Changes in BGM composition between children with NEC and controls were observed in cohorts of low birth weight infants (1500 gm), with higher proportions of Gammaproteobacteria and lower proportions of Negativicutes and the class Clostridia. Lower xenobiotic biodegradation and metabolic activity, indicating not only a modified composition but also a functionally modified microbiota.

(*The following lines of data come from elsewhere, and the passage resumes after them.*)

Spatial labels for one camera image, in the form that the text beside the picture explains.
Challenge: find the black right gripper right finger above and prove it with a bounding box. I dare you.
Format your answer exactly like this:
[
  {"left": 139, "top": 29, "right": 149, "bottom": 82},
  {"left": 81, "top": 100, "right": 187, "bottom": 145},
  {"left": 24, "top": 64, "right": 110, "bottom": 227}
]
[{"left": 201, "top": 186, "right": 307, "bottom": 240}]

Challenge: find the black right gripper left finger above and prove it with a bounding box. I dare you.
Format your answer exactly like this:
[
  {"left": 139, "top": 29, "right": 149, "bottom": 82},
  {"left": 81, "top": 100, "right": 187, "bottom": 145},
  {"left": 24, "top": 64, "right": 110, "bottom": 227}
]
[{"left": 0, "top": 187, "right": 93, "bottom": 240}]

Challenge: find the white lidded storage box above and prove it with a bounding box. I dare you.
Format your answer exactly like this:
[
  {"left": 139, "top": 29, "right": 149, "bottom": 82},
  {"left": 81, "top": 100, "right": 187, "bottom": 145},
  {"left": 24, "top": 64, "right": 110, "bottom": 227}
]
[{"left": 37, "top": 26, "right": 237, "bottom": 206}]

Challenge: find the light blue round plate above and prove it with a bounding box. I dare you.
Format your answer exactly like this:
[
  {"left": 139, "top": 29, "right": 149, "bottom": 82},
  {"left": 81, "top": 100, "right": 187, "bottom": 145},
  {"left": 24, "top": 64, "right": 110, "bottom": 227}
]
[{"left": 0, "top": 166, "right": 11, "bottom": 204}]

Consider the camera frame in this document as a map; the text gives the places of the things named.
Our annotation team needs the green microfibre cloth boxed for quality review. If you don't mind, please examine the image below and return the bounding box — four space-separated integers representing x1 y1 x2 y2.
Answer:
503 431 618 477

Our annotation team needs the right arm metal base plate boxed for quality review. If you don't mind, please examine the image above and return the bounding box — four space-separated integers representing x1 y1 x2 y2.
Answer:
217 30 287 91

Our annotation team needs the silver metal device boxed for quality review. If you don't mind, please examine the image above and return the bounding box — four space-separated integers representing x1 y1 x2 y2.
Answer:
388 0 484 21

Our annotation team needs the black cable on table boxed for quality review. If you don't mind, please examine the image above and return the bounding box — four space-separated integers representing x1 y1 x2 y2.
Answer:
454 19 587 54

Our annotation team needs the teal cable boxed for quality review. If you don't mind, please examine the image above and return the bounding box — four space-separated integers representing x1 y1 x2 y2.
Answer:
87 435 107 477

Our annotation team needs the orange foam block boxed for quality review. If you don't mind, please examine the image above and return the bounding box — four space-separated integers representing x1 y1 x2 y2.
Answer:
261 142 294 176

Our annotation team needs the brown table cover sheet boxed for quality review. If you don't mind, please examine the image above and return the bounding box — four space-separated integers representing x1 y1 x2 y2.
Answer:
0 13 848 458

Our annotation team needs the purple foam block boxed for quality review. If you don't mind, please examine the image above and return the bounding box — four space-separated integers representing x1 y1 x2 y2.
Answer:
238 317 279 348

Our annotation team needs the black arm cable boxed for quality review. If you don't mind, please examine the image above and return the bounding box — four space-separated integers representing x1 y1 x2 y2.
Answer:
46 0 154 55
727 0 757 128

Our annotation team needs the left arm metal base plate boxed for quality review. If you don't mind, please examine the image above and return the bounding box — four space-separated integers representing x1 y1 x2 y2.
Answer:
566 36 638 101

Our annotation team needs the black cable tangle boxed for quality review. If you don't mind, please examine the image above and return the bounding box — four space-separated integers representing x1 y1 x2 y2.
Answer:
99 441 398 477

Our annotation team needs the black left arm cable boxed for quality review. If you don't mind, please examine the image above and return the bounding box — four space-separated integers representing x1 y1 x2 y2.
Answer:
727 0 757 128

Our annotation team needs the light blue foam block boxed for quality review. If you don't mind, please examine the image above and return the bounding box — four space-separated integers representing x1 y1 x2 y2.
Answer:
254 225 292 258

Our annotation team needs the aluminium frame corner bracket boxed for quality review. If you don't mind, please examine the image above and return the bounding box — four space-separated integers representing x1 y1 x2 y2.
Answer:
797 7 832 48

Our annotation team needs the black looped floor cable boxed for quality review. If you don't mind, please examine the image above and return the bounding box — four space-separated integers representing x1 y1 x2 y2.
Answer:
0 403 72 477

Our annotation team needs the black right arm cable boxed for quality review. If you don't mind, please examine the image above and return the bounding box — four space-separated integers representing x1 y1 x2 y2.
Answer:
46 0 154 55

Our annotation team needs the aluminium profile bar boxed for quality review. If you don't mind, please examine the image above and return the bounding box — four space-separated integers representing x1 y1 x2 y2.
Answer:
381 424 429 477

Lactobacillus, Phascolarctobacterium, and Streptococcus salivarius were more prevalent in control mechanisms. Reduced xenobiotic detoxification by BGM in these newborns is either linked to an inflammatory response in the gut, similar to that which occurs in inflammatory bowel disease. Variations in the microbiota composition depending on the number of days of life when compared to preterm controls.

Conclusion

BGM composition of preterm infants who develop NEC is different, and is primarily characterised by a less diverse microbiota, enrichment in some components particularly Gammaproteobacteria, and a potential role for certain bacterial components (uropathogenic E. coli) in prognosis. Gram-negative bacteria are linked to early histological damage in mice models of hypoxia-induced NEC, whereas Clostridia and Bifidobacteria group produce SCFA (Short Chain Fatty Acids), which, in physiological proportions, protects against harm to enterocytes. NEC development is characterised by the identified BGM components in preterm infants.